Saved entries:
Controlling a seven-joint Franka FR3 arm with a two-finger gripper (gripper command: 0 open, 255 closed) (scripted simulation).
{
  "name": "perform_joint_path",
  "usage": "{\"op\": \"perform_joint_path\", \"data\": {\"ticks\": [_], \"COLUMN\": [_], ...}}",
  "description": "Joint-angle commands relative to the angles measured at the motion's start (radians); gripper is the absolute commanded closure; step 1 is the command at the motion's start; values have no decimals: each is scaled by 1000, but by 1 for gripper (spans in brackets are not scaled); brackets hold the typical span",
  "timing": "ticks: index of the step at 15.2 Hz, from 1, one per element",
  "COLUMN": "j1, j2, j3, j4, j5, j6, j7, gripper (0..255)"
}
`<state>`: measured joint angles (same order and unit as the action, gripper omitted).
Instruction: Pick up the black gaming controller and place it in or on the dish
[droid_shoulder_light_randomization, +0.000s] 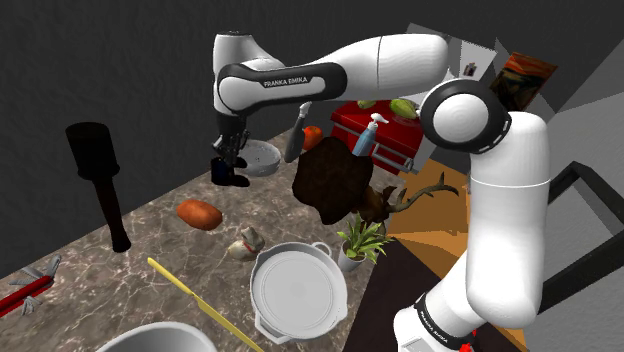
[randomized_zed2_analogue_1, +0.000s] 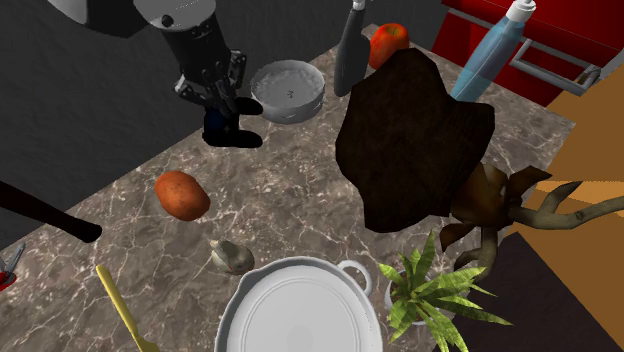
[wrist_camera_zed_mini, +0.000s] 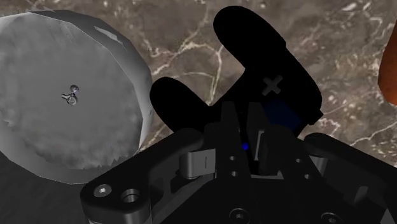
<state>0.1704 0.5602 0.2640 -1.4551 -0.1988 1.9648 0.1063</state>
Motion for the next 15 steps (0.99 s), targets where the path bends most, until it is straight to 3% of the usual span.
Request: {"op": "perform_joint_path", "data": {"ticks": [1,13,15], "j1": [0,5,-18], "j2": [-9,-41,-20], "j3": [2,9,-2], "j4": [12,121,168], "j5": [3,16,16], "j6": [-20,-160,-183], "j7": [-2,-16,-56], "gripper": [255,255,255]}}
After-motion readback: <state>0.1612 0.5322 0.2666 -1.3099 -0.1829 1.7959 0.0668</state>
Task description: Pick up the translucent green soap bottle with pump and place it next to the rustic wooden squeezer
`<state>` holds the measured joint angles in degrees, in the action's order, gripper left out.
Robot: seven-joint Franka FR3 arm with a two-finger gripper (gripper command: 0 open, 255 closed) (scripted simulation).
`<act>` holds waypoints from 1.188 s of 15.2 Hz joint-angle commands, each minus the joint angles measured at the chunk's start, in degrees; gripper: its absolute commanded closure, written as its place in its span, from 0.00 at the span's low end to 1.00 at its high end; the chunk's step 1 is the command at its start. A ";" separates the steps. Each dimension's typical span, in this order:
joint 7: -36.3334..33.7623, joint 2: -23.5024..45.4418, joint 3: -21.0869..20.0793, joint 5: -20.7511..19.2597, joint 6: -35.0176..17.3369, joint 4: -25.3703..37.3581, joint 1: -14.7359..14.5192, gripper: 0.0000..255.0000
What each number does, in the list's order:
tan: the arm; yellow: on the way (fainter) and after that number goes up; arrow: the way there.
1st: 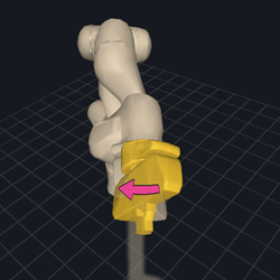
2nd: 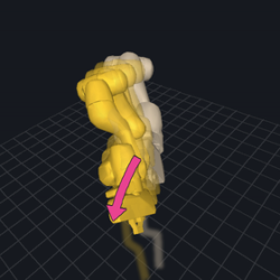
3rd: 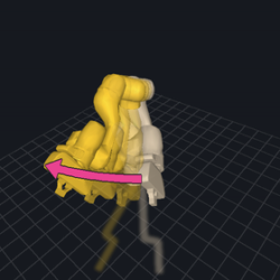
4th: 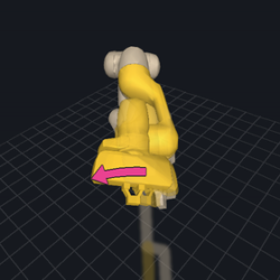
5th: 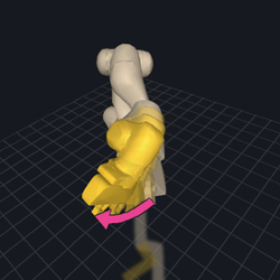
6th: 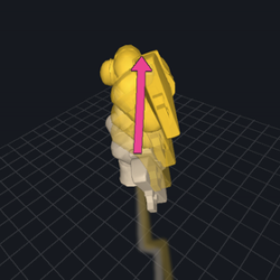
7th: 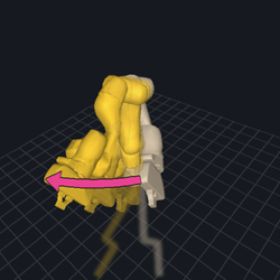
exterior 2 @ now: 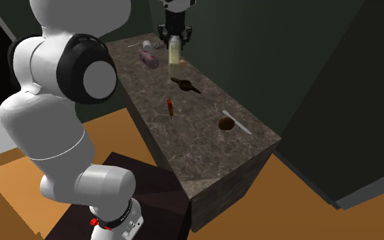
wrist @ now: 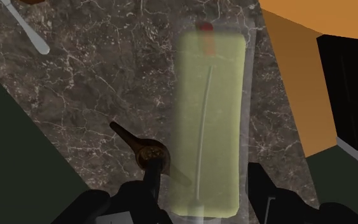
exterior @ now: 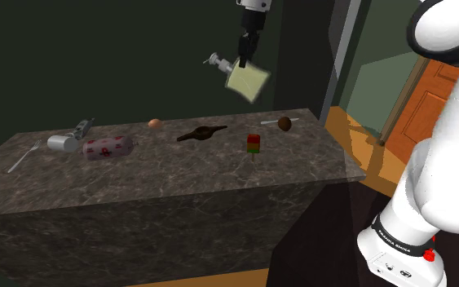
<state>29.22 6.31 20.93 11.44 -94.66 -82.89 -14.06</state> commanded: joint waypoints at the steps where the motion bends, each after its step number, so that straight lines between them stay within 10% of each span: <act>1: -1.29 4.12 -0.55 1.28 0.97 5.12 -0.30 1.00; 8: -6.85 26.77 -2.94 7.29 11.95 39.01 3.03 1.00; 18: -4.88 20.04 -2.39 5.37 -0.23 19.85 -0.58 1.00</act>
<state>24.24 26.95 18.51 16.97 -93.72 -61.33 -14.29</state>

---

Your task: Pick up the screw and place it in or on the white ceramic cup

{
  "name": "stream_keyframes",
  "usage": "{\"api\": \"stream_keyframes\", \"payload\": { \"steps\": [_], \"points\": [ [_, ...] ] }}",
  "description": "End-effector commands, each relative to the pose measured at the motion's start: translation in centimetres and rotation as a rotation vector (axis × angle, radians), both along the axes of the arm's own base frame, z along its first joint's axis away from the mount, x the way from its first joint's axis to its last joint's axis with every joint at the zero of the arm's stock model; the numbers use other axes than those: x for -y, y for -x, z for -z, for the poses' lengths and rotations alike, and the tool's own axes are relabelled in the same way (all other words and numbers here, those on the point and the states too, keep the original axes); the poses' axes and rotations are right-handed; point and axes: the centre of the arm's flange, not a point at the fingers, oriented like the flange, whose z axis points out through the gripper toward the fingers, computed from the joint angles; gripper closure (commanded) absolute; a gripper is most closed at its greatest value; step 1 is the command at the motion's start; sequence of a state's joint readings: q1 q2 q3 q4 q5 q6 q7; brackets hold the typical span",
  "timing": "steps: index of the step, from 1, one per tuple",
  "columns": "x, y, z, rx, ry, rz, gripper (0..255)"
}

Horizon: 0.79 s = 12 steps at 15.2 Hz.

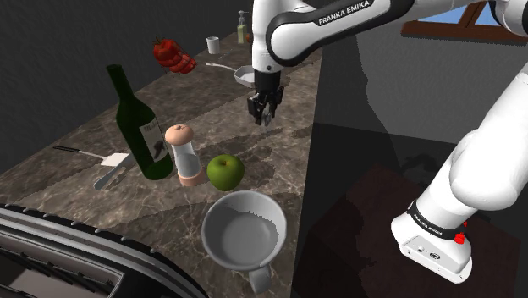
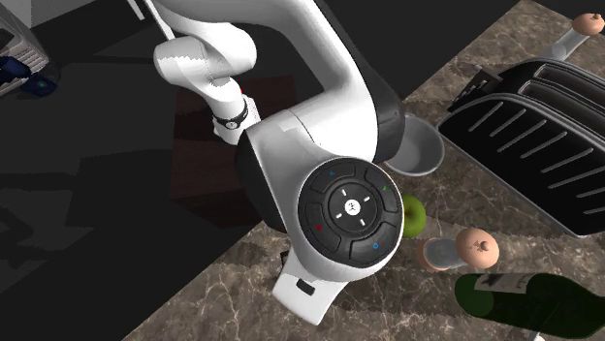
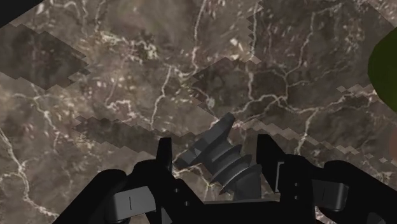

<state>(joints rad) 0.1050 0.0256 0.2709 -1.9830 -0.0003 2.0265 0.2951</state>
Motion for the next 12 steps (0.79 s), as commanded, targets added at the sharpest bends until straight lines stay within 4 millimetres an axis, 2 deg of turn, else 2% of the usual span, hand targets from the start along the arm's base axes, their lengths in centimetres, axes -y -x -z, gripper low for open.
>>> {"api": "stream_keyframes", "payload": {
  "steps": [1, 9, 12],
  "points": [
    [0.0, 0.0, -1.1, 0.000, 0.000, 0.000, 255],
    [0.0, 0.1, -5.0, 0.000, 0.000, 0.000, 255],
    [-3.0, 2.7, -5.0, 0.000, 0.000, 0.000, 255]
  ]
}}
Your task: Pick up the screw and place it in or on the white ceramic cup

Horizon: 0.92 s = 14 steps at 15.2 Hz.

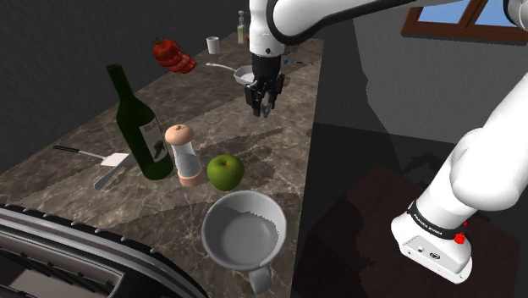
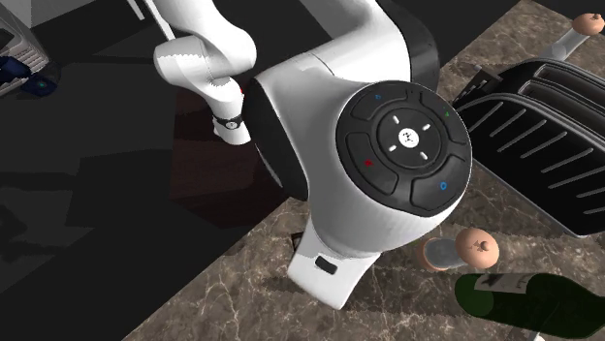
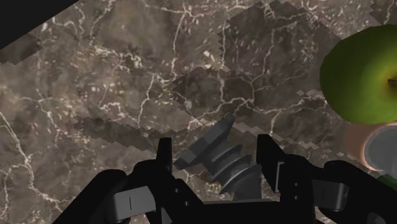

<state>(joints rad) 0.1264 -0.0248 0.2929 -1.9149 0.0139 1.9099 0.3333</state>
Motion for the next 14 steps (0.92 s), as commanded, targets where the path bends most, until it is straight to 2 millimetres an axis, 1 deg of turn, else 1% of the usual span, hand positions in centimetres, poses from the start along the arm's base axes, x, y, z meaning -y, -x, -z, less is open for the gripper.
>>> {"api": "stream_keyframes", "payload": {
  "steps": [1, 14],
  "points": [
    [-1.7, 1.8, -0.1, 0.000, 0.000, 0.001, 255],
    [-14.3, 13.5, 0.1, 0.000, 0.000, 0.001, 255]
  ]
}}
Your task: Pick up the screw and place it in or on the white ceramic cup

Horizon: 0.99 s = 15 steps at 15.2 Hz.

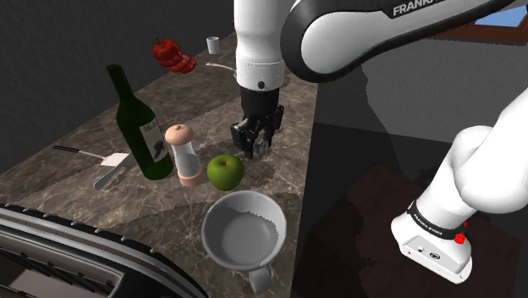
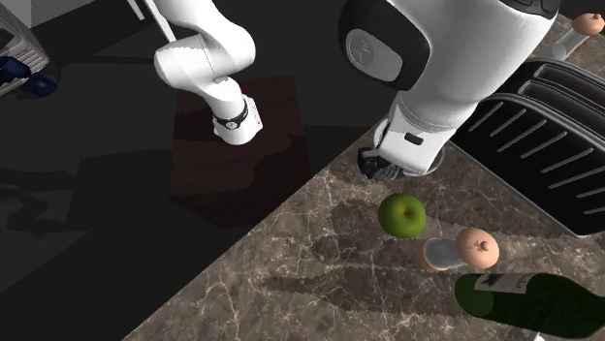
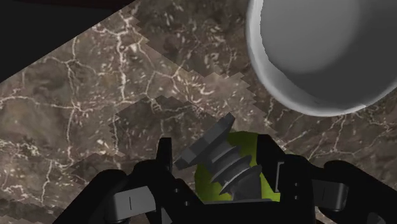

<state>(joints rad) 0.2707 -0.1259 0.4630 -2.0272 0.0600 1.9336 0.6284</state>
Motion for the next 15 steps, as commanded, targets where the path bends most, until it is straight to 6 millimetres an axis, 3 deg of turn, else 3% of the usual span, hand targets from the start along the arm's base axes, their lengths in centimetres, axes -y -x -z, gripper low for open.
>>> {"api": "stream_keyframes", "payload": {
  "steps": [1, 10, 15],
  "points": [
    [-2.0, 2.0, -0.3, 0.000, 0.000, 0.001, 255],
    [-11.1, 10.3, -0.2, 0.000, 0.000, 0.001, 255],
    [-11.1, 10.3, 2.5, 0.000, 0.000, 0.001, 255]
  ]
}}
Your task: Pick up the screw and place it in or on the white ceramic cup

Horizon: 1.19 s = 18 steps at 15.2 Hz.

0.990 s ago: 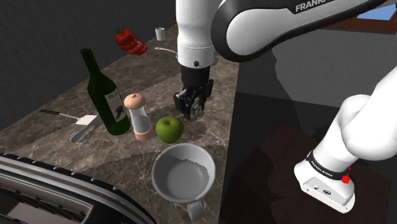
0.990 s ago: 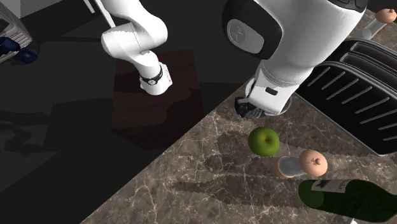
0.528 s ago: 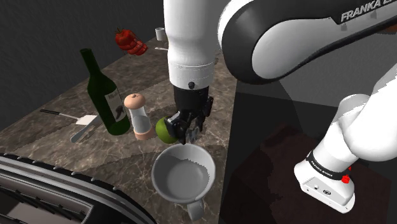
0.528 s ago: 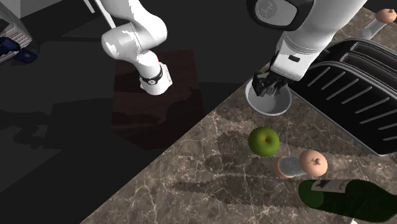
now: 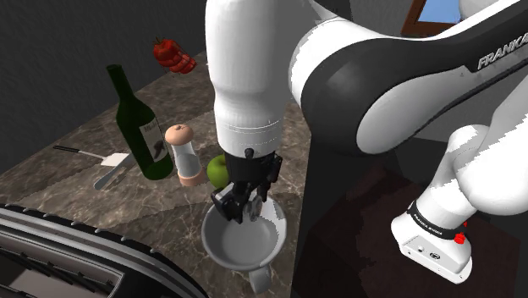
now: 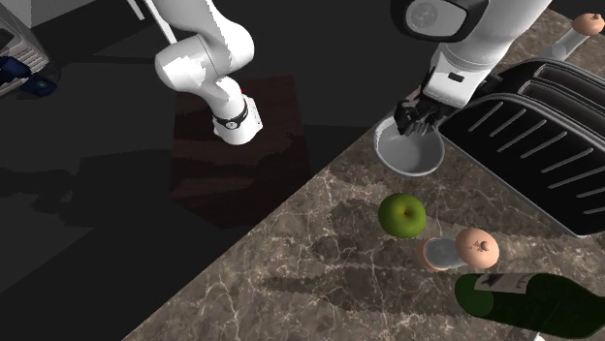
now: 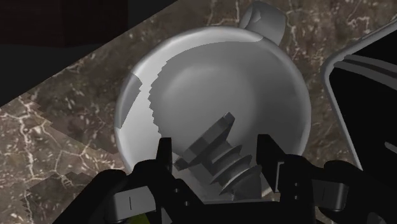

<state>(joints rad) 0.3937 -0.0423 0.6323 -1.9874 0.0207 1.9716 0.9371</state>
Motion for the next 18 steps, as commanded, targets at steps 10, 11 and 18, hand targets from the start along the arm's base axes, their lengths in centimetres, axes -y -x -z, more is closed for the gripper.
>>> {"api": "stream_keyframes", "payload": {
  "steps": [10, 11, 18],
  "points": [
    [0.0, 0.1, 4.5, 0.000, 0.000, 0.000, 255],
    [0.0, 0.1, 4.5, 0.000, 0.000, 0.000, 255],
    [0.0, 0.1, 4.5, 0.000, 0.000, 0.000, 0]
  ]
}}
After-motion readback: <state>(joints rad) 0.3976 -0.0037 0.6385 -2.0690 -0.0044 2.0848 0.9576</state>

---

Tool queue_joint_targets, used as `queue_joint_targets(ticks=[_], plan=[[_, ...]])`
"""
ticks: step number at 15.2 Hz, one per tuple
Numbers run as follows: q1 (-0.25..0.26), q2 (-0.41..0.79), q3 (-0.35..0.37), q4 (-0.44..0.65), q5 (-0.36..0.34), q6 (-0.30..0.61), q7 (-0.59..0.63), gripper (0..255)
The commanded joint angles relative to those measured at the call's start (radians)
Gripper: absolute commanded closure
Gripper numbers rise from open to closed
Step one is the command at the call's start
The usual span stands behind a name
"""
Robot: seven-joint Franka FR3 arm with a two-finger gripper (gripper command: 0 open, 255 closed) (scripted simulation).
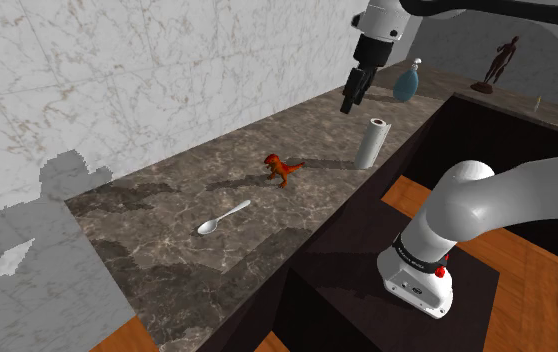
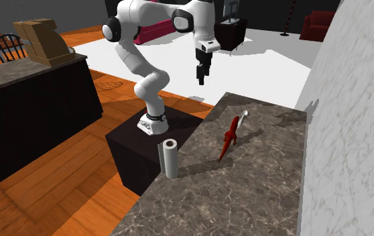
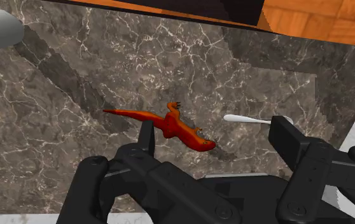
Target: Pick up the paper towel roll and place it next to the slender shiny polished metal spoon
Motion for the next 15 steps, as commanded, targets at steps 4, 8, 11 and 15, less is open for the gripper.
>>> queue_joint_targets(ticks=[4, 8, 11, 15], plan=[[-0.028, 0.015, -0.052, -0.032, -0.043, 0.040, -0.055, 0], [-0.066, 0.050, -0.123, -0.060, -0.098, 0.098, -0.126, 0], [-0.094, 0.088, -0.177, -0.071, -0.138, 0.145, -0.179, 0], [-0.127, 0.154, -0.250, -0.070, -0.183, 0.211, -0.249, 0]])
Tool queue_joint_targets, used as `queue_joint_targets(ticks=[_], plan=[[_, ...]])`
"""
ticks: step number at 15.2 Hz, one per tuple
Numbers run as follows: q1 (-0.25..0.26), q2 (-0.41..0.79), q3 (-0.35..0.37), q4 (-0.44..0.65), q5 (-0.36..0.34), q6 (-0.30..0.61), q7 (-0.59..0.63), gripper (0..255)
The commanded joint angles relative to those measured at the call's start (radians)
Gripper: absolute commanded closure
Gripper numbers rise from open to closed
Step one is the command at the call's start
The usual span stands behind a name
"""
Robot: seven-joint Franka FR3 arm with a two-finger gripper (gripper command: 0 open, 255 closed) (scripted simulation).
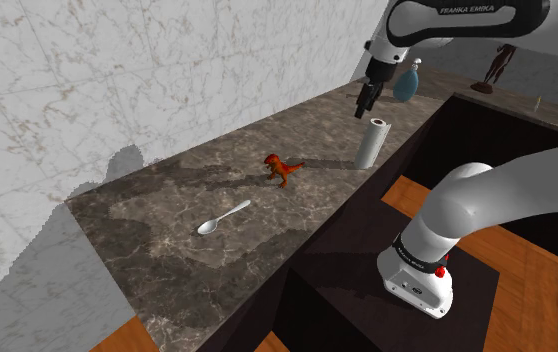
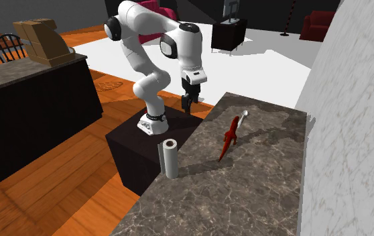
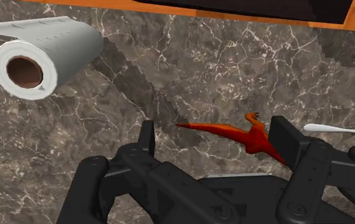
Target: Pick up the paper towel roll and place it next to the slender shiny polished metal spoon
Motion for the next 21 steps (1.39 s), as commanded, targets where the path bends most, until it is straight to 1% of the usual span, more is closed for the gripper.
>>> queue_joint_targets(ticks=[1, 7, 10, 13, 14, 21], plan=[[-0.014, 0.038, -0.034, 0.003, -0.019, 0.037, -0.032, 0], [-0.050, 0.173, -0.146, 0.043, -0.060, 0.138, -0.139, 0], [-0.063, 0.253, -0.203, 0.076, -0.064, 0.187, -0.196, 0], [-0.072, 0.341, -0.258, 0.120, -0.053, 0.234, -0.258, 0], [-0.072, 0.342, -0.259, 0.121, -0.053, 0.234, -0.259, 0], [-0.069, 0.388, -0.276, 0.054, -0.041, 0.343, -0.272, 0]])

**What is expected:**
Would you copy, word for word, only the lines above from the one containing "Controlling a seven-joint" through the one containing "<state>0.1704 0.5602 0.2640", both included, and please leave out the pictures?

**Answer to this exercise:**
Controlling a seven-joint Franka FR3 arm with a two-finger gripper (gripper command: 0 open, 255 closed) (scripted simulation).
{
  "name": "perform_joint_path",
  "usage": "{\"op\": \"perform_joint_path\", \"data\": {\"ticks\": [_], \"COLUMN\": [_], ...}}",
  "description": "Joint-angle commands relative to the angles measured at the motion's start (radians); gripper is the absolute commanded closure; step 1 is the command at the motion's start; values have no decimals: each is scaled by 1000, but by 1 for gripper (spans in brackets are not scaled); brackets hold the typical span",
  "timing": "ticks: index of the step at 15.2 Hz, from 1, one per element",
  "COLUMN": "j1, j2, j3, j4, j5, j6, j7, gripper (0..255)"
}
`<state>`: measured joint angles (same order and unit as the action, gripper omitted).
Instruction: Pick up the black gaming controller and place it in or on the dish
[droid_shoulder_light_randomization, +0.000s] 
[randomized_zed2_analogue_1, +0.000s] 
[wrist_camera_zed_mini, +0.000s] 
<state>0.1704 0.5602 0.2640 -1.4551 -0.1988 1.9648 0.1063</state>

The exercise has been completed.